_Instructions for the task_
Take the lines below from the first through the one that contains "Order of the" and copy them exactly.

_Provided material_
* * *

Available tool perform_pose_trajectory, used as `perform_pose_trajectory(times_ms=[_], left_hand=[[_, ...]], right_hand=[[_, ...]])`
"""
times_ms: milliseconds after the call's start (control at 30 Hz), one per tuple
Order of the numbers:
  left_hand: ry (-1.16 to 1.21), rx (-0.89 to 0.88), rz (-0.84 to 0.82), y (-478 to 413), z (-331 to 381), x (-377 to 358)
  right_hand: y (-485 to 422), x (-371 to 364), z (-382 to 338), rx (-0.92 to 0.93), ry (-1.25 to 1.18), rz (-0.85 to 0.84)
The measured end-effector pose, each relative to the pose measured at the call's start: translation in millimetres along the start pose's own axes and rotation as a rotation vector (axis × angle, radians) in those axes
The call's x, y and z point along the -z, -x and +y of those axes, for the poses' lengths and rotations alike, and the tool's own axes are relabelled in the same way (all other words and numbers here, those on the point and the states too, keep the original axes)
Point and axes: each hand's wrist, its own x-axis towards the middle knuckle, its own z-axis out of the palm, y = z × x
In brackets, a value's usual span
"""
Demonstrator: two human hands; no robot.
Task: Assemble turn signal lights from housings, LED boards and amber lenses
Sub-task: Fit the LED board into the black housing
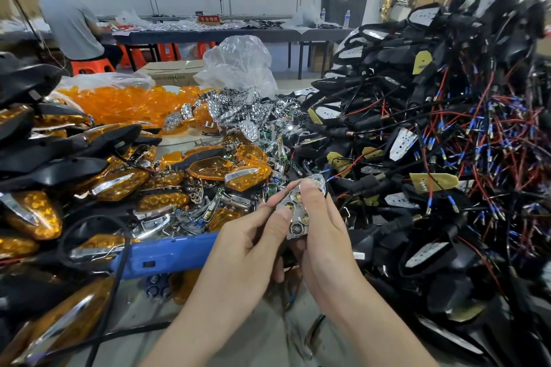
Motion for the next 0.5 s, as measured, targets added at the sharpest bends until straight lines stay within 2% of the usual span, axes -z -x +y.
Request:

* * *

_Task output_
Available tool perform_pose_trajectory, used as `perform_pose_trajectory(times_ms=[_], left_hand=[[_, ...]], right_hand=[[_, ...]])`
"""
times_ms: milliseconds after the call's start (control at 30 Hz), one per tuple
Order of the numbers:

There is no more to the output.